12. 穴を前記中央ルーメンに作るステップと、
前記穴中に挿入可能な寸法および形態の第2の管状構造体を用意するステップと、
前記第2の管状構造体を前記穴中に挿入するステップと、
前記第2の管状構造体を前記第1の管状構造体に取り付けるステップとを更に含む、上記10記載の方法。
13. シリコーンの幅の狭いストリップを用意する前記ステップは、色が白色であるシリコーンの幅の狭いストリップを用意するステップを含み、前記第1の層および前記第2の層は、色が白色である、上記10記載の方法。
14. シリコーンの幅の狭いストリップを用意する前記ステップは、前記幅の狭いストリップの長手方向長さに沿って比較的細幅の側方部分が散在して設けられた1つまたは2つ以上の広幅側方部分を有する幅の狭いストリップを用意するステップを含み、細長いマンドレルを用意する前記ステップは、長手方向軸線に沿って縮小直径の部分を有する細長いマンドレルを用意するステップを含み、幅の狭いストリップを被着させる前記ステップは、前記1つまたは2つ以上の広幅側方部分を前記縮小直径の前記部分に整列させるステップを含む、上記10記載の方法。
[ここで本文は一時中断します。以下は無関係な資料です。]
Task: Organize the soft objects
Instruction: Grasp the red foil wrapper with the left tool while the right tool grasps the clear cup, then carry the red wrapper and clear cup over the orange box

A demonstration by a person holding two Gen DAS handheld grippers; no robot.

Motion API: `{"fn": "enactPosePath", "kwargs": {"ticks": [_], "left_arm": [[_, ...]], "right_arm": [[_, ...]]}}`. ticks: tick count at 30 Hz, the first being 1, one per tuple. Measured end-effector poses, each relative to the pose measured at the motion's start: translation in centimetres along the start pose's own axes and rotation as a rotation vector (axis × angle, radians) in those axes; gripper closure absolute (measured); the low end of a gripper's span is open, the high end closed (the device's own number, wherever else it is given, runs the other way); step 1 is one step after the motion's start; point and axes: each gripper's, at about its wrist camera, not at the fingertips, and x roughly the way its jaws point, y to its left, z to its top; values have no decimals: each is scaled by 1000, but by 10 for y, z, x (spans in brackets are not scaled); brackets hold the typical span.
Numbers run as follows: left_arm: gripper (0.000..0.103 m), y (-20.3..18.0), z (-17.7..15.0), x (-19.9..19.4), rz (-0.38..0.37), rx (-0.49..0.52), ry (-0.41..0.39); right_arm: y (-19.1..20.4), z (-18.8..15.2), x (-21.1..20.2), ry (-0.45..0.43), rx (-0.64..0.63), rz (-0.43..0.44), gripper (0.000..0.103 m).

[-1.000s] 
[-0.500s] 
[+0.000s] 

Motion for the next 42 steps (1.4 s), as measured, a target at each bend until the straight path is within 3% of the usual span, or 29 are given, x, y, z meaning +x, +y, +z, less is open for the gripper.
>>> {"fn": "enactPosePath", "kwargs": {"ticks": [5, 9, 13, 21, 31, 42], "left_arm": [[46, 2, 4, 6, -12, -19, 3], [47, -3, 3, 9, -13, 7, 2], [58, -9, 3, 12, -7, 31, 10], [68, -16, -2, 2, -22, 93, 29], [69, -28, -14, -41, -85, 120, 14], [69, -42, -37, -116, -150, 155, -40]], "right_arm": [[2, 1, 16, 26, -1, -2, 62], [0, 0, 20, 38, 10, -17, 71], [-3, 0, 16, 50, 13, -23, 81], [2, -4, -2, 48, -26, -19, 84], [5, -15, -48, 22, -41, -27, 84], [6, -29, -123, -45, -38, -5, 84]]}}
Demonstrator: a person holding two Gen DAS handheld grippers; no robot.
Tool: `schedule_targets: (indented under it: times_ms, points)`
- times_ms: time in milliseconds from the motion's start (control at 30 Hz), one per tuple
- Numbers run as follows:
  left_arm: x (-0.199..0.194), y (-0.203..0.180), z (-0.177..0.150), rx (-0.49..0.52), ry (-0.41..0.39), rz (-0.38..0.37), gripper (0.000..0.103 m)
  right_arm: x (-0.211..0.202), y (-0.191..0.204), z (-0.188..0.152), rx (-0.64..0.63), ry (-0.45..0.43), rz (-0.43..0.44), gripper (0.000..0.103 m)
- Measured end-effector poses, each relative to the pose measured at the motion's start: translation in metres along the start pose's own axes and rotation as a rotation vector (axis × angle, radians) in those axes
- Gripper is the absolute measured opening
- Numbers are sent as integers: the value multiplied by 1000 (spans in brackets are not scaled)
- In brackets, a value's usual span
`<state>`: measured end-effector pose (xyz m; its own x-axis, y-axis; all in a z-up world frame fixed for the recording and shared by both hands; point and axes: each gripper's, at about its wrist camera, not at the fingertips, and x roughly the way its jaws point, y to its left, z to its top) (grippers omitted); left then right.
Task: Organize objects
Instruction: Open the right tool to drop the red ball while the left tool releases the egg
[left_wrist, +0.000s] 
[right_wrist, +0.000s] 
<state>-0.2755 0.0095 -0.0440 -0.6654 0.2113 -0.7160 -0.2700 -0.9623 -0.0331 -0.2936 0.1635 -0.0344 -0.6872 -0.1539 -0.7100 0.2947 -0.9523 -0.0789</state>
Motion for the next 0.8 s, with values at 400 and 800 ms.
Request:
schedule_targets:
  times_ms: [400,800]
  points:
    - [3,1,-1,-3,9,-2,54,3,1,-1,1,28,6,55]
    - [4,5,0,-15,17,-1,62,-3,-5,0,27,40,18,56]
15. マンドレルを用意する前記ステップは、近位部分および遠位部分を備えたマンドレルを用意するステップを含み、前記マンドレルの前記近位部分は、長手方向軸線および実質的に円筒形の形状を定めるとともに第1の直径を有し、前記マンドレルの前記遠位部分は、前記第1の部分に対して角度が付けられるとともに前記第1の直径よりも小さい第2の直径を有する、上記10記載の方法。